• Data entries
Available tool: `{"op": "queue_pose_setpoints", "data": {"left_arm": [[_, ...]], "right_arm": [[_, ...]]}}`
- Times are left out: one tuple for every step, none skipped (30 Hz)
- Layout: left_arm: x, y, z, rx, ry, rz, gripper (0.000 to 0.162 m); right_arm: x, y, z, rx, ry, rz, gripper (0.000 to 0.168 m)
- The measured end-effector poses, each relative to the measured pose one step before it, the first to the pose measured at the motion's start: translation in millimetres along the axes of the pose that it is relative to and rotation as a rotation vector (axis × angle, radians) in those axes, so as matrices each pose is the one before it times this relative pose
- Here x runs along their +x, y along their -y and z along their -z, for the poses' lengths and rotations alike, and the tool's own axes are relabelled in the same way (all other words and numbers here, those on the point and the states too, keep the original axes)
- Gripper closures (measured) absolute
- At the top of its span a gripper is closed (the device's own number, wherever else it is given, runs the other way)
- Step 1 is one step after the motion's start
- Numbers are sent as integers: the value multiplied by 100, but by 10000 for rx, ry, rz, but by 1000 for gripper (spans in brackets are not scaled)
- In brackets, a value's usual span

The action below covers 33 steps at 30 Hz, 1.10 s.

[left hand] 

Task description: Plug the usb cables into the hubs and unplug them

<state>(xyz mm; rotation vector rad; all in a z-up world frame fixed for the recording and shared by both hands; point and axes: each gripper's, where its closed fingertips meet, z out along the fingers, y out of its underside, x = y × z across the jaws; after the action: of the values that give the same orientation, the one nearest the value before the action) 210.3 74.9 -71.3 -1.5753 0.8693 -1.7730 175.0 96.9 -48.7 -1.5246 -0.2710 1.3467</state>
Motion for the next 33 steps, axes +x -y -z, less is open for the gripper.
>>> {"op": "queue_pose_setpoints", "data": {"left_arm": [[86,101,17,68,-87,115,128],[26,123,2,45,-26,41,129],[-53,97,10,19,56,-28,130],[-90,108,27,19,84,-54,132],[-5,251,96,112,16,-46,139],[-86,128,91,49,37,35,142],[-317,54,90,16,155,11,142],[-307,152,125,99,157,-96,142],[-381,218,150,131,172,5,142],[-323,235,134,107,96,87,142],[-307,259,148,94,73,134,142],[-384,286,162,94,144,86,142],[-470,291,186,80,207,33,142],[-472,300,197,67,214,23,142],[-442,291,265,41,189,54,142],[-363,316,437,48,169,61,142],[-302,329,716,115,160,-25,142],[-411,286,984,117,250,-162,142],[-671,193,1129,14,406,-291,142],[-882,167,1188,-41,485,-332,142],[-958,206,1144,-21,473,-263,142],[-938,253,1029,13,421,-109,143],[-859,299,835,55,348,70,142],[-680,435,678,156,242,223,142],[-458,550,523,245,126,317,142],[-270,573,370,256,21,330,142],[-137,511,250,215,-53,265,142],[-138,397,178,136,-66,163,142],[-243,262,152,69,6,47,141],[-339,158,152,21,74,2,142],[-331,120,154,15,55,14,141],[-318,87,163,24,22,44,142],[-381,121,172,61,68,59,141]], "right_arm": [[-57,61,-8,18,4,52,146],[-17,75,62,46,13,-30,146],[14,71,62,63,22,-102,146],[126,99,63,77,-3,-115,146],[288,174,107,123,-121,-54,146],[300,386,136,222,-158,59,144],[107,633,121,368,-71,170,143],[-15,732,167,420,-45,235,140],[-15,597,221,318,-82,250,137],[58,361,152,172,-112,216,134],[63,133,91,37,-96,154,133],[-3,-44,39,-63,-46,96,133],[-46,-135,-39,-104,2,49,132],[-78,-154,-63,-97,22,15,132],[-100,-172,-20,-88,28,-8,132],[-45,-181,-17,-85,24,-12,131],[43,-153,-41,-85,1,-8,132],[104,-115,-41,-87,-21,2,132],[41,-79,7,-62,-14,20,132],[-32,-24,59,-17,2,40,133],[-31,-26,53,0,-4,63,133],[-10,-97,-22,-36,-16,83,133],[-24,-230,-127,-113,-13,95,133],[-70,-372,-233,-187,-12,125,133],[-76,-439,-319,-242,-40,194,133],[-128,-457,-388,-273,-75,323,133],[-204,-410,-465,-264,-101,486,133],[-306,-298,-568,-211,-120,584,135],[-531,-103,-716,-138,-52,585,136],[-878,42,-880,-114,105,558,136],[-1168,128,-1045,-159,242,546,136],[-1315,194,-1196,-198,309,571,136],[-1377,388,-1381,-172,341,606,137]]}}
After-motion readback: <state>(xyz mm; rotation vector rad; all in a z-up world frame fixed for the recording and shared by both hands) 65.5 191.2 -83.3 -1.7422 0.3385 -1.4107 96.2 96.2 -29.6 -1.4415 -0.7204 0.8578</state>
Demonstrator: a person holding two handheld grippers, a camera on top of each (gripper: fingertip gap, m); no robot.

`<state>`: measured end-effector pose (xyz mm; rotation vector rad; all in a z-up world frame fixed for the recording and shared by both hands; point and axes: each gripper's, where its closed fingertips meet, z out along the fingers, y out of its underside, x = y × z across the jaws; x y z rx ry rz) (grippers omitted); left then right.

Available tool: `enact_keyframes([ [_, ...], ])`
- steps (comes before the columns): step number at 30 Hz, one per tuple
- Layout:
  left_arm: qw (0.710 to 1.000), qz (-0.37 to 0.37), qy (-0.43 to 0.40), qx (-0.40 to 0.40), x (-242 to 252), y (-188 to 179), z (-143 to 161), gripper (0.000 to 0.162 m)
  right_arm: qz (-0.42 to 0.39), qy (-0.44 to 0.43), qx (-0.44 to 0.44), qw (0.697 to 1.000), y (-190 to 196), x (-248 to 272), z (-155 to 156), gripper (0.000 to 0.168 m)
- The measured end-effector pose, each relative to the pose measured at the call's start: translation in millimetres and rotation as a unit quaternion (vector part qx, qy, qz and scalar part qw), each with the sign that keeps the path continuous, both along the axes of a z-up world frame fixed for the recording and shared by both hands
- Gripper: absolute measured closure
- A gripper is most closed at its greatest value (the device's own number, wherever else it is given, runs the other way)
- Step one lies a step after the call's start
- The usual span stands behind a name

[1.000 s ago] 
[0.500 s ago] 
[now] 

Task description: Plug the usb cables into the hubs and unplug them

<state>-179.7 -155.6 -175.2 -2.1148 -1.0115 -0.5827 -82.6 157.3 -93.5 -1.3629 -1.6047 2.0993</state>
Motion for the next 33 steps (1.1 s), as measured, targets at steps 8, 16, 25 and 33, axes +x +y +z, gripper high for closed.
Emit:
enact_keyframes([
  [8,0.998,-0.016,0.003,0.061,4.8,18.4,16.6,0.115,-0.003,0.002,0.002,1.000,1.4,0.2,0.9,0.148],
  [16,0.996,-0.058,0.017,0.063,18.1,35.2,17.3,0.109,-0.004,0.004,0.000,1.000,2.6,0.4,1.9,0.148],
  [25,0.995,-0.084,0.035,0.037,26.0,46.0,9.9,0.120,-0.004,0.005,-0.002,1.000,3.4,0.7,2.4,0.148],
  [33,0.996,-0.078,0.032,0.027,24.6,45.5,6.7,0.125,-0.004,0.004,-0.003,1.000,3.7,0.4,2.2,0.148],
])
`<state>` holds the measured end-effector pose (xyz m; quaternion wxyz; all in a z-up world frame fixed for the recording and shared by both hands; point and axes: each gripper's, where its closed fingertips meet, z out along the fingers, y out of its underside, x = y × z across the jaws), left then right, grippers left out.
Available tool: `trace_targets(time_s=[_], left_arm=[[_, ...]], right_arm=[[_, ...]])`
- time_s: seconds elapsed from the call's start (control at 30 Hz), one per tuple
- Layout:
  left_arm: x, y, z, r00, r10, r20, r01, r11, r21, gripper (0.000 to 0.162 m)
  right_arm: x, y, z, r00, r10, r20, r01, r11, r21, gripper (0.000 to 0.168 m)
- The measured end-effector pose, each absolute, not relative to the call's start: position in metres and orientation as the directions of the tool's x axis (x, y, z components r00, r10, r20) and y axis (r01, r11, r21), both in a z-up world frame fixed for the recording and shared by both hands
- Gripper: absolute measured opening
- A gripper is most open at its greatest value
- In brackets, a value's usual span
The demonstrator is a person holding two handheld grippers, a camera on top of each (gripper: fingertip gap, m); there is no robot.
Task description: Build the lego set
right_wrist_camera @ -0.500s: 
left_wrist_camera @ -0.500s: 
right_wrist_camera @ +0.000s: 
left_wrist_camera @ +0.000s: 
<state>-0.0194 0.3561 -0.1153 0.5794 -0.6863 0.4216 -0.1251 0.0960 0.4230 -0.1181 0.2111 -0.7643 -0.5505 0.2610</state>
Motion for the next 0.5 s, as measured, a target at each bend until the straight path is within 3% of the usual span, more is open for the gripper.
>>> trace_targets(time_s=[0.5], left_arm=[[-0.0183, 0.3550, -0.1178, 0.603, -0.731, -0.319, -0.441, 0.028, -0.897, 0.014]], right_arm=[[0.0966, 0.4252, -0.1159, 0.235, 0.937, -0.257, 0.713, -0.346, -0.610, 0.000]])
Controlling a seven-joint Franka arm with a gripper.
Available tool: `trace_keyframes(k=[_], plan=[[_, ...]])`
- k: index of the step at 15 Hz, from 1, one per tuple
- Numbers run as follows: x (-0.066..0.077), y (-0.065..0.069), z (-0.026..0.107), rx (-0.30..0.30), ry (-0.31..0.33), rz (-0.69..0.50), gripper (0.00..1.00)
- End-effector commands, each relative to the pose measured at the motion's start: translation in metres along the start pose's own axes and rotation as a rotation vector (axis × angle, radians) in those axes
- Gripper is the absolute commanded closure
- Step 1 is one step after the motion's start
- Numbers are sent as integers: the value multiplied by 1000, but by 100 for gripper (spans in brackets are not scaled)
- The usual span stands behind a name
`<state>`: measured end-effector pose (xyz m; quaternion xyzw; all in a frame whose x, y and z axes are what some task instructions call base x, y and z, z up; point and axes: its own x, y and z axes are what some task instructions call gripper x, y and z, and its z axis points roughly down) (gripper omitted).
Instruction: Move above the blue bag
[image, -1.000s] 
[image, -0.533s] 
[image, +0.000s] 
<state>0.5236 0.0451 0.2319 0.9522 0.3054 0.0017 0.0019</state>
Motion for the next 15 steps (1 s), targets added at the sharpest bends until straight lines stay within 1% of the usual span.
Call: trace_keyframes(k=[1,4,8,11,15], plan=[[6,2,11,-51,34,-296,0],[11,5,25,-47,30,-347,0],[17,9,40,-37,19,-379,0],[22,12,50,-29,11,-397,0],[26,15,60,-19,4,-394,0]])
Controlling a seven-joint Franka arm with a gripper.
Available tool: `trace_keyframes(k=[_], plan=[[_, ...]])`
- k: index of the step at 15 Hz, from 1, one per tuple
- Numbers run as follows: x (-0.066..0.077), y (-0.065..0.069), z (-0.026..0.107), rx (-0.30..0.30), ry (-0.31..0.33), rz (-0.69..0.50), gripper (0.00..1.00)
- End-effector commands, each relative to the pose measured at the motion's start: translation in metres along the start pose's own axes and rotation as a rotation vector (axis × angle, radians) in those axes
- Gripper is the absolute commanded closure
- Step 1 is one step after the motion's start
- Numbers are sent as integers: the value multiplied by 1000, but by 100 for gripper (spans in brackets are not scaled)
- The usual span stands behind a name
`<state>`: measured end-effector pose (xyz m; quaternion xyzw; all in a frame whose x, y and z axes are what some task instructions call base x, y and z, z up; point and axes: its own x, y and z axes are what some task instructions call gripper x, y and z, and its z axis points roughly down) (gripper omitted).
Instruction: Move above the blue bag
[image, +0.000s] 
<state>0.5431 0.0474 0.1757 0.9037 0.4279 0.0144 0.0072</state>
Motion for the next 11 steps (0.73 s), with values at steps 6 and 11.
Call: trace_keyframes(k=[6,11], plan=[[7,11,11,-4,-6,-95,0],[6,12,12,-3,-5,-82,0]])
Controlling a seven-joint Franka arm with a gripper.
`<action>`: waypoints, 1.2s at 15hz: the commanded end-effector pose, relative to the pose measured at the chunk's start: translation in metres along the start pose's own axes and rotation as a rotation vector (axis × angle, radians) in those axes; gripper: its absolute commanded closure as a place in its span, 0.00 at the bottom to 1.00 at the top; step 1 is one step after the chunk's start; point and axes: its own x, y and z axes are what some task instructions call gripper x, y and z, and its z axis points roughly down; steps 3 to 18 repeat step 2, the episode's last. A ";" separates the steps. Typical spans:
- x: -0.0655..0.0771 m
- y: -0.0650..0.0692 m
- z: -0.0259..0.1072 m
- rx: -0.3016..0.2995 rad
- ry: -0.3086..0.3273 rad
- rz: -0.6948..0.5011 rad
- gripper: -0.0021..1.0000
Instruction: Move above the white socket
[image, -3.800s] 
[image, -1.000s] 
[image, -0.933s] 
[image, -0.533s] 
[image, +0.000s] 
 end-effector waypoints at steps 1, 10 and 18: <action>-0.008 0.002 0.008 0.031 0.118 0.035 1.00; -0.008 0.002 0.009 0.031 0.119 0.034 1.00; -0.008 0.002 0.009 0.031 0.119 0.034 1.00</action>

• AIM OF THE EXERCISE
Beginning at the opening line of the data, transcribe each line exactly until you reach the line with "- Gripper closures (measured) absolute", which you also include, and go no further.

• TASK SOLUTION
Available tool: `{"op": "queue_pose_setpoints", "data": {"left_arm": [[_, ...]], "right_arm": [[_, ...]]}}`
- Times are left out: one tuple for every step, none skipped (30 Hz)
- Layout: left_arm: x, y, z, rx, ry, rz, gripper (0.000 to 0.162 m); right_arm: x, y, z, rx, ry, rz, gripper (0.000 to 0.168 m)
- The measured end-effector poses, each relative to the measured pose one step before it, the first to the pose measured at the motion's start: translation in millimetres along the axes of the pose that it is relative to and rotation as a rotation vector (axis × angle, radians) in those axes, so as matrices each pose is the one before it times this relative pose
- Here x runs along their +x, y along their -y and z along their -z, for the poses' lengths and rotations alike, and the tool's own axes are relabelled in the same way (all other words and numbers here, those on the point and the states too, keep the original axes)
- Gripper closures (measured) absolute

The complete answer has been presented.